Образ профессора с безупречной укладкой темных, кое-где подернутых сединой волос, слегка грубоватый нос, пухлые губы, широкий лоб и длинная маскулинная шея, погруженная в белоснежный накрахмаленный воротник рубашки с расстегнутыми верхними пуговицами и с золотыми запонками на рукавах, идеально передавал стиль барокко. Крепкий аромат французских мужских духов воспринимался Евой как некая нота декадентства императорской эпохи. На мгновение девушка даже окунулась во времена Бонапарта, чему кроме соответствующего интерьера кабинета способствовало и изображение Наполеона, висевшее на стене за спиной профессора. Наверное, Ева чересчур изучающе уставилась на эту картину, и это не осталось незамеченным Шиллингом, что он решился оторваться от монитора и приступить к диалогу.

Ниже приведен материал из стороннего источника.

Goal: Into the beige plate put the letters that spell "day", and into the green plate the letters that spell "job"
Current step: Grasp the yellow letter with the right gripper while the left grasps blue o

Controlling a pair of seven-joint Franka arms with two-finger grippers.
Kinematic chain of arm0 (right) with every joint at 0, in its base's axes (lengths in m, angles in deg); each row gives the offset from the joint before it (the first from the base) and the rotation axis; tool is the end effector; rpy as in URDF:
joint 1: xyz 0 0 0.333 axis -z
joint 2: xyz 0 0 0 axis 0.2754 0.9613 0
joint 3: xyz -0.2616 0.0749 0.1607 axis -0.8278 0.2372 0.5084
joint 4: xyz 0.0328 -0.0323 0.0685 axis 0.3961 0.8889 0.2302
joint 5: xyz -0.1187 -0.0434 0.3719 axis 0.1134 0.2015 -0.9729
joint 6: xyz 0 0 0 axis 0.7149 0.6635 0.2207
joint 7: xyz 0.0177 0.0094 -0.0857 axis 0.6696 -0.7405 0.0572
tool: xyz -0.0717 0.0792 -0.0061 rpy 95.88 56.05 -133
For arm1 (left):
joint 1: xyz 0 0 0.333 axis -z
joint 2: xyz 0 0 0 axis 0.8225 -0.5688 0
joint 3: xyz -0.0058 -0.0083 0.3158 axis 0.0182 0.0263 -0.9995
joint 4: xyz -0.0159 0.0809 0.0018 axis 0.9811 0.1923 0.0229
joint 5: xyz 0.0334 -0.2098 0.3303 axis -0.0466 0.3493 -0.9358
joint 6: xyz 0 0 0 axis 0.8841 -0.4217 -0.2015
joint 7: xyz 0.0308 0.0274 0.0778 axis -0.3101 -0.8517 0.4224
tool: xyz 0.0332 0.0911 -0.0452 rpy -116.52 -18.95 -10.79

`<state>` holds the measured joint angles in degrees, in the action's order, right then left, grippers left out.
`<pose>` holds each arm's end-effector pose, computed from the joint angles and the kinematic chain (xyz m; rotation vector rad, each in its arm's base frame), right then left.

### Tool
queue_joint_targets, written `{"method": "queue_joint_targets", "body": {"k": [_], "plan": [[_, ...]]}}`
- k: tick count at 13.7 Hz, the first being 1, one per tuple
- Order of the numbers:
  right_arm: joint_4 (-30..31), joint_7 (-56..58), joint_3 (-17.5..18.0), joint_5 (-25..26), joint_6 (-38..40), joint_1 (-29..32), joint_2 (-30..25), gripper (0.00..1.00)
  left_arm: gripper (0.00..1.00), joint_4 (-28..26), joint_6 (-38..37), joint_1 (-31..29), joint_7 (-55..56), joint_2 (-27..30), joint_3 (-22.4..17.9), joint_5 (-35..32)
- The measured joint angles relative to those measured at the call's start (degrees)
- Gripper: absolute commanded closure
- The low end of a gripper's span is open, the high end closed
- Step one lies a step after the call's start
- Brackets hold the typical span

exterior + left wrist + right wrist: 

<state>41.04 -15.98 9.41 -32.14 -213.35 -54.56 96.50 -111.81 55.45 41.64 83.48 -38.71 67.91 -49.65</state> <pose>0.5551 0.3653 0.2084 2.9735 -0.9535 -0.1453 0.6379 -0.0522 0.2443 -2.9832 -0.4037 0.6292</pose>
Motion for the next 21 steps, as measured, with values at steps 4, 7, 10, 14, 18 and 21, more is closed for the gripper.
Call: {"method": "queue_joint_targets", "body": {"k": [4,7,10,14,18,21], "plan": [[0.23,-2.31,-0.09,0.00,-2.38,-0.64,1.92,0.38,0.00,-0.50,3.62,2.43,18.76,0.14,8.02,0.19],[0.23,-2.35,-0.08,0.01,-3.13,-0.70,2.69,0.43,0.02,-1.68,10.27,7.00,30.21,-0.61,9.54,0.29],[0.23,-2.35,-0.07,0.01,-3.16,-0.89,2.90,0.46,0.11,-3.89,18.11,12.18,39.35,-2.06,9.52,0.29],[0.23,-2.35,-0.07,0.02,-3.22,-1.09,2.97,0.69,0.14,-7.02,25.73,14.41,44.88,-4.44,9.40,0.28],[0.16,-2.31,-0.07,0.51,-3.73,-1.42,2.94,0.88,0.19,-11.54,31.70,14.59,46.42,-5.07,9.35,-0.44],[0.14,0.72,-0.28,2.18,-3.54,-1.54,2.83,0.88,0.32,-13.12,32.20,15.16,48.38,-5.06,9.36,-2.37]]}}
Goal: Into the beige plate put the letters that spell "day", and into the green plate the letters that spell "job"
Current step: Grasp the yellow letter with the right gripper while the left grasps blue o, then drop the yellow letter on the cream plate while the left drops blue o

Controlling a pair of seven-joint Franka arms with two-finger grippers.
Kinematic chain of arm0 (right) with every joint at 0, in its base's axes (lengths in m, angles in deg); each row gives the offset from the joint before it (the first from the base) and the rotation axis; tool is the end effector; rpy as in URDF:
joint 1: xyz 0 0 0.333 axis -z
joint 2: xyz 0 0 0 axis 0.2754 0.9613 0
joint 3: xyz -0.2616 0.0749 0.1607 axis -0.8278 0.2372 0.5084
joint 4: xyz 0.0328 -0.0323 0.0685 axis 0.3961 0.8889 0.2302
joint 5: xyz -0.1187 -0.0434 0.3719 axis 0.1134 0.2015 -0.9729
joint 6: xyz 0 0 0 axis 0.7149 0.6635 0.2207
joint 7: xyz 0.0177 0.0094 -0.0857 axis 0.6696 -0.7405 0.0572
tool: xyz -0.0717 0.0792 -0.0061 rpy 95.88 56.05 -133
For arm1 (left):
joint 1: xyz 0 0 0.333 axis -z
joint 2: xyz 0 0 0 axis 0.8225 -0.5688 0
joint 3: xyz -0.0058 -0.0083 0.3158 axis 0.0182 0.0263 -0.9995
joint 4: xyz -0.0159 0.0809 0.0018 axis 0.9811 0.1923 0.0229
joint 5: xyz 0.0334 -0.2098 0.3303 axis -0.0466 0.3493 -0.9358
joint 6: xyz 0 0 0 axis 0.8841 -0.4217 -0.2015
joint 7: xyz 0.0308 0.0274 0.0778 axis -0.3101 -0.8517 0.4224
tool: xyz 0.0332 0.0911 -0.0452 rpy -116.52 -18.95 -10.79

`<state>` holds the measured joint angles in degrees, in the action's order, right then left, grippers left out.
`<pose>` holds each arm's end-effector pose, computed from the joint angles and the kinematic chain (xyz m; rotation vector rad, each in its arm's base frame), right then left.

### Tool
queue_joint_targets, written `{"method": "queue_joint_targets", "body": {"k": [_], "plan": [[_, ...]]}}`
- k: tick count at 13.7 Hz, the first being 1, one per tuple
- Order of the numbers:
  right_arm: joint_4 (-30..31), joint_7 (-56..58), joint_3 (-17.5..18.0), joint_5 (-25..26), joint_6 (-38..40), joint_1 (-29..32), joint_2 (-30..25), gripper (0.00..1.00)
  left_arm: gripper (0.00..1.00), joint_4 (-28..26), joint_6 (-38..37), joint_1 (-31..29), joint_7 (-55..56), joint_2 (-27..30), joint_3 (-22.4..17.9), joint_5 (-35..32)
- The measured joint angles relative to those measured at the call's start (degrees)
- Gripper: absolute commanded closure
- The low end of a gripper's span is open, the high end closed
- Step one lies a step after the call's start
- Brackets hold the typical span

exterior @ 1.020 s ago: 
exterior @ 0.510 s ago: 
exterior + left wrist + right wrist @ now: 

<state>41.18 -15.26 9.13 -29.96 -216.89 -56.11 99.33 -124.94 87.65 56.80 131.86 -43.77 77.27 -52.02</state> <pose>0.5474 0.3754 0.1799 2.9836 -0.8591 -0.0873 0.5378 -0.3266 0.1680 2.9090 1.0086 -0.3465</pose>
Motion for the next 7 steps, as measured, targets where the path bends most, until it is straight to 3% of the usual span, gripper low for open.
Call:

– Это мой любимый портрет императора Франции. Художнику удалось передать его истинные черты характера: решительность, властность, твердость в необходимости перемен и настрой победителя, – обратился на безукоризненном английском Адам Шиллинг к пациентке, сидящей напротив.

– О, скорее всего так и есть, – застигнутая врасплох, Ева пыталась собрать разгулявшиеся мысли.

– Вы не уверены, потому что знакомы с лучшими изображениями Наполеона Бонапарта? – прозвучала легкая насмешка в адрес неуверенного в себе молодого и хрупкого создания.

– Вовсе нет. Наоборот, я совсем не знаю таких картин, – искренне призналась Ева.

Именно в этот момент Адам посмотрел на юную девушку по-другому. Бледное лицо, огромные карие глаза, копна блестящих темно-русых волос, заплетенных в высокий хвост, старомодный сарафан, надетый на слегка помятую блузку, заставили именитого профессора впервые заметить в своей ценной пациентке привлекательную и весьма интересную юную леди. Он был ошарашен той женственной привлекательностью, которая по неизвестным причинам осталась им до сих пор незамеченной. Красота Евы окончательно отвлекла Адама от экрана компьютера и, скорее всего, от ближайших планов тоже. Он невольно откинулся на спинку массивного кожаного кресла и, прищурив глаза, стал с удовольствием рассматривать Еву.